L'orrore di Gaza, l'attentato a Washington e alcune domande sui nostri media
di Paolo Desogus
Occorrerà prima o poi interrogarsi sulle gravi responsabilità della stampa nell'orientamento dell'opinione pubblica in favore dello scellerato sterminio israeliano. È vero, molto è cambiato da un anno e mezzo. Dopo mesi e mesi di tifo scatenato per i macellai dell'IDF e dopo pagine su pagine di disinformazione e di mistificazione sul conflitto Israelo-palestinese, ora qualcosa sembra che stia cambiando. Vige sempre una fortissima censura. La ferocia disumana israeliana continua ad essere mascherata, ma le notizie dei bombardamenti e della riduzione dei palestinesi a bestie non può essere più nascosta.
Da parte di qualche intellettuale o giornalista, è probabile che sia in atto un principio di resipiscenza verso Israele e Netanyahu. Restano però le solite storture, il solito miserabile doppio standard. Prendete l'attentato di Washington di ieri. Due diplomatici sono stati uccisi. È un fatto terribile che giustamente merita attenzione, ma che risulta decisamente squalificato di fronte alle centinaia di morti quotidiane a Gaza.
Fate poi attenzione al modo in cui viene data l'informazione. Dei due diplomatici sappiamo già tutto. Abbiamo i loro volti, i loro sorrisi. L'idea che la morte sia caduta sui loro corpi ben presentati da occidentali, cioè da gente che ci somiglia, inevitabilmente colpisce. La notizia deve infatti creare empatia.
Sul loro attentato abbiamo inoltre subito una chiave di lettura: antisemitismo. C'è un conflitto unilaterale da decenni, ma quando dalla parte palestinese qualcuno reagisce il giudizio è subito quello di antisemitismo. Viene allora da chiedersi, ma se la morte di due israeliani è antisemitismo, cos'è la morte di 60mila palestinesi? Perché questo sterminio continuo non ha una sua specifica parola? O una sua categoria?
Del resto anche sul piano della rappresaglia sui civili - considerato dal diritto internazionale un crimine gravissimo - non esistono paragoni in epoca moderna. Ai 1200 morti del 7 ottobre sono seguiti 60 mila morti, città distrutte, esodi continui, feriti, malattie, carestie e decessi per fame, sete e freddo. Da questo punto di vista l'IDF supera di gran lunga le SS durante l'occupazione italiana che almeno si fermava su un rapporto di 10 a 1.

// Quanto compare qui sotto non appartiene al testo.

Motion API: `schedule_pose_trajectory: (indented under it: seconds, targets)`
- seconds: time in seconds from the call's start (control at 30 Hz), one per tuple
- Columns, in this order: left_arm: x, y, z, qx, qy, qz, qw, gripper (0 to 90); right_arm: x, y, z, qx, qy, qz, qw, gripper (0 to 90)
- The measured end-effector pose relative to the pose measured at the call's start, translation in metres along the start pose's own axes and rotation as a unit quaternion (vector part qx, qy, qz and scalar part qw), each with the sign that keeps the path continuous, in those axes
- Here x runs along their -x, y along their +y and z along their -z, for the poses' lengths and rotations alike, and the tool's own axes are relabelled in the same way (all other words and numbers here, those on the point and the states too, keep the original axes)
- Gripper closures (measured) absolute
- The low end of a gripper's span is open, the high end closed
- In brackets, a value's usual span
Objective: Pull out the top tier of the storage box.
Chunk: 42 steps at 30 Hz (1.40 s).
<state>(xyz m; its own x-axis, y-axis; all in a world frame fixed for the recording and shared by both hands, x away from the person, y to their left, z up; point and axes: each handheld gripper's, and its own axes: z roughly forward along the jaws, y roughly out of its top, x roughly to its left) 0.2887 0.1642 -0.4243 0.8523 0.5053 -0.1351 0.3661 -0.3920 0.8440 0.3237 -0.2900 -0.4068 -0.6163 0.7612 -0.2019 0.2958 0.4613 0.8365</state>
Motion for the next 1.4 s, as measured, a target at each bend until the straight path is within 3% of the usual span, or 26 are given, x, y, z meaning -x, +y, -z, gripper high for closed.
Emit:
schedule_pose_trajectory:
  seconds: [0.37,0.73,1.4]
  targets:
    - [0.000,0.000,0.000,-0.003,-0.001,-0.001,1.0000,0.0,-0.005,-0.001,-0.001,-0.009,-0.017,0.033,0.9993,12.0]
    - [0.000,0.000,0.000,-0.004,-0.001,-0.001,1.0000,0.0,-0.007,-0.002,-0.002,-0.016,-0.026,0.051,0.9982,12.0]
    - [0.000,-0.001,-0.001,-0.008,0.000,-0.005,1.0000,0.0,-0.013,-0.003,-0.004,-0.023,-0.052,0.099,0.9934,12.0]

A tutto questo poi si aggiunge la spersonalizzazione. Di questi morti non sappiamo nulla. I loro volti si confondono nella massa. Le singole vite hanno un significato vago, lontano. Diverso è stato il caso delle vittime e dei rapiti del 7 ottobre: le loro vite hanno avuto la dignità della notizia giornalistica. Sono subito diventate esemplari. Delle vittime palestinesi niente, non conosciamo nemmeno qualcuno dei loro nomi. Non sappiamo nulla delle loro esistenze in tempo di pace o comunque di tregua. Le loro abitudini, i loro costumi e i loro sentimenti ci sono ignoti. La stampa insiste sempre sui cenci che portano addosso. Amplifica lo stigma della povertà, la colpa di essere popolo, la responsabilità di non poter nascondere nel contegno borghese la loro precarietà esistenziale, la loro rabbia e il loro dolore. Il male che subiscono deve trovare una prima giustificazione nella loro rappresentazione.
I palestinesi sono come zombie: ombre di esistenze sconosciute, corpi predestinati alle raffiche e ai bombardamenti. Le immagini che la stampa ci concede non devono trasmettere empatia, compartecipazione, ma diffidenza. Non ci devono somigliare: "non sono come noi: sono arabi", anzi "palestinesi". Non sono occidentali e dunque "che vuoi che pensino!", "che sentimenti vuoi che abbia questa gente semiprimitiva!".
Del resto fateci caso: la voce e le opinioni dei palestinesi ci sono ignote. Il loro punto di vista sulla guerra ci è nascosto. Sappiamo tanto del parere degli israeliani e anche delle loro voci critiche, ma poco o nulla di quello che pensano i palestinesi. Ogni tanto viene fuori che dalle loro parti si è alzato qualcuno che ha imprecato contro gli ebrei e che ha desiderato la distruzione di Israele: "antisemitismo!". Ma in quelle condizioni cosa ci si può aspettare che dicano? Cosa diavolo deve desiderare chi è nato e cresciuto in un campo di concentramento diventato negli ultimi mesi un campo di sterminio?